Numerous studies showed that ginger extracts have antidiabetic effects, but there hasn't been any research on the effect of ginger oil on α-amylase, a possible target for the management of diabetes. This work was designed to characterize the volatile compounds in ginger oil, to estimate the inhibitory potency of oil on α-amylase activity, to detect and identify the bioactive constituents in the oil, and study how the active compounds interact with the enzyme. Ginger oil was extracted by water distillation, and analyzed using GC techniques. The inhibition potency of oil against α-amylase was evaluated based on the colored starch-iodine reaction. A TLC-bioautography method was used to find and separate α-amylase inhibitors from the oil, and then GC methods were used to identify the separated bioactive constituents. Molecular docking was performed to study the binding mode among active constituents, and enzyme.

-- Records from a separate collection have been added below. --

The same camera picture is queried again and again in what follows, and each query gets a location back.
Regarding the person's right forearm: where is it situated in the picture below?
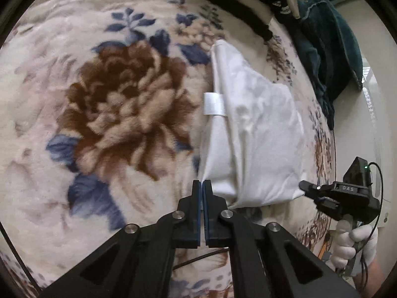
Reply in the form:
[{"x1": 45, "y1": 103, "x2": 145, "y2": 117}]
[{"x1": 352, "y1": 255, "x2": 390, "y2": 298}]

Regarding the floral fleece blanket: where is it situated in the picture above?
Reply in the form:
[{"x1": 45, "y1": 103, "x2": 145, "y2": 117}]
[{"x1": 0, "y1": 0, "x2": 337, "y2": 298}]

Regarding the teal velvet quilt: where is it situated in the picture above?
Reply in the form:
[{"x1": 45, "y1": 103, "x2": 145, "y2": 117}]
[{"x1": 288, "y1": 0, "x2": 364, "y2": 131}]

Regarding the person's right hand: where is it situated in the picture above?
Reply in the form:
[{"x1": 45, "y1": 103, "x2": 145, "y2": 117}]
[{"x1": 330, "y1": 220, "x2": 379, "y2": 271}]

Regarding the white t-shirt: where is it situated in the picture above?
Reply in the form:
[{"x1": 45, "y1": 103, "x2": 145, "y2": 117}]
[{"x1": 198, "y1": 39, "x2": 306, "y2": 209}]

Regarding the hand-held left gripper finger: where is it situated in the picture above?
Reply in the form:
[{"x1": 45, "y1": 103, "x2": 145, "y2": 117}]
[
  {"x1": 202, "y1": 179, "x2": 362, "y2": 298},
  {"x1": 40, "y1": 179, "x2": 203, "y2": 298}
]

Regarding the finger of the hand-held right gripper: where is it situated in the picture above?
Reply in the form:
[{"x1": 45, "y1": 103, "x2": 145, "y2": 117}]
[
  {"x1": 299, "y1": 180, "x2": 330, "y2": 200},
  {"x1": 314, "y1": 196, "x2": 341, "y2": 215}
]

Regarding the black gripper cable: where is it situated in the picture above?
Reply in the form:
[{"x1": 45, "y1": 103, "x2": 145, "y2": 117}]
[{"x1": 360, "y1": 161, "x2": 385, "y2": 298}]

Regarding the white headboard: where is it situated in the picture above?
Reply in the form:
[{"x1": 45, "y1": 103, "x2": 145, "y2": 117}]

The GC analyses of ginger oil showed the presence of fifty-one compounds with α-zingiberene (13.0%), geranial (12.5%), neral (9.4%), camphene (7.0%), and β-phellandrene (6.0%) as the primary components. The half-maximum inhibitory concentration value for α-amylase inhibition potency of the oil was 684.00 (648.50–721.40) μg/mL. α-Amylase inhibition-directed analysis of the oil led to the identification of α-terpineol as one of the active constituents. In addition to other interactions, α-terpineol forms a hydrogen bond with the catalytic residue Asp197 of α-amylase, according to in silico investigations. These findings show that ginger oil could be considered a potential source of α-amylase inhibitors with antidiabetic activity.